- _Required action_
Your answer must be the data repeated exactly, with no pictures in it.

- _Given information_

***

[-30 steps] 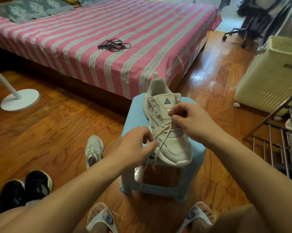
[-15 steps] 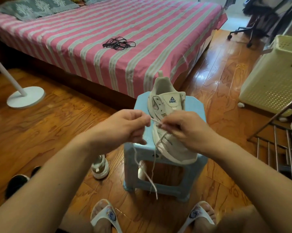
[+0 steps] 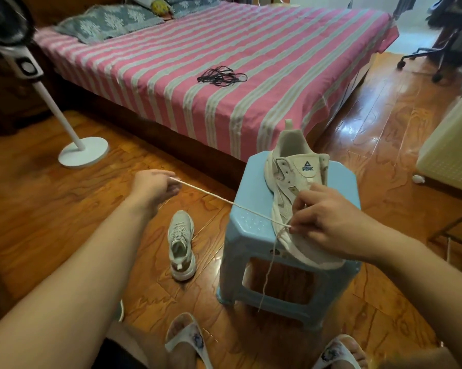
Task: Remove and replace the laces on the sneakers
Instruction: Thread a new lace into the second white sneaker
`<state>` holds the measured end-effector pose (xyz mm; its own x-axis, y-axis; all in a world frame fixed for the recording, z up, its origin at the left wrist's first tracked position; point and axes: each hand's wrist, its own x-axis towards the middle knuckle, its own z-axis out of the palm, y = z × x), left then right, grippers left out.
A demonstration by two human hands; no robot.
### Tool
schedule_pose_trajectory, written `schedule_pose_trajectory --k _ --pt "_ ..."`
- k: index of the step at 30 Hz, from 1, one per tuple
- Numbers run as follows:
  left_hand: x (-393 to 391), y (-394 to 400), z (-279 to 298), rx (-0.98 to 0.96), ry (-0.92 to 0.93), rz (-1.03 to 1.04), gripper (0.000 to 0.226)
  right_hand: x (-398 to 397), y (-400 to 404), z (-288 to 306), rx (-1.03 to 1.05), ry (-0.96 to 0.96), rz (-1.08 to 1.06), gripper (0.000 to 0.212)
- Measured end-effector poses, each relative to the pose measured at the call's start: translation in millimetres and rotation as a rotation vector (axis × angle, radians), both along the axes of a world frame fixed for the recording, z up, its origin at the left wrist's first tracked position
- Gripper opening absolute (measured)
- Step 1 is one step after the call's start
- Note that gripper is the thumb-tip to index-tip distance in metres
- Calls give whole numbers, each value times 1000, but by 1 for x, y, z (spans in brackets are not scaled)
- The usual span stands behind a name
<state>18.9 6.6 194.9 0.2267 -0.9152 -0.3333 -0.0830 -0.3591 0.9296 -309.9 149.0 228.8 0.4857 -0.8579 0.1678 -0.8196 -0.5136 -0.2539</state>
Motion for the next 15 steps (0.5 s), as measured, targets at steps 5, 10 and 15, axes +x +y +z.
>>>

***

- _Result of this task_
[-30 steps] 
[-15 steps] 
[+0 steps] 
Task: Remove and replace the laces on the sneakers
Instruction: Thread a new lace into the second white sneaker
`<state>` holds the measured end-effector pose (xyz mm; its own x-axis, y-axis; all in a world frame fixed for the recording, z up, its origin at the left wrist's first tracked position; point and axes: each hand's wrist, its own x-axis towards the middle knuckle, its own z-axis out of the palm, y = z × x), left then right, grippers left out.
A demonstration by two human hands; no robot.
### Tool
schedule_pose_trajectory, written `schedule_pose_trajectory --k _ --pt "_ ..."`
- k: index of the step at 30 Hz, from 1, one per tuple
- Numbers run as follows:
  left_hand: x (-393 to 391), y (-394 to 400), z (-279 to 298), rx (-0.98 to 0.96), ry (-0.92 to 0.93), rz (-1.03 to 1.04), gripper (0.000 to 0.226)
  right_hand: x (-398 to 397), y (-400 to 404), z (-288 to 306), rx (-1.03 to 1.05), ry (-0.96 to 0.96), rz (-1.08 to 1.06), gripper (0.000 to 0.212)
- Measured end-effector poses, each relative to the pose measured at the call's start: translation in millimetres and rotation as a rotation vector (axis × angle, radians), both along the axes of a world frame fixed for the recording, z up, its origin at the left wrist's first tracked position
- Gripper opening absolute (measured)
- Step 1 is one step after the call's start
- Note that gripper is the thumb-tip to index-tip distance in metres
- Calls give whole numbers, each value times 1000, but by 1 for x, y, z (spans in brackets are not scaled)
- The usual span stands behind a name
<state>18.9 6.6 194.9 0.2267 -0.9152 -0.3333 -0.0830 -0.3591 0.9296 -309.9 149.0 228.8 0.4857 -0.8579 0.1678 -0.8196 -0.5136 -0.2539</state>
Motion for the next 15 steps (0.5 s), as measured, targets at steps 5, 10 and 15, axes +x +y +z.
>>>

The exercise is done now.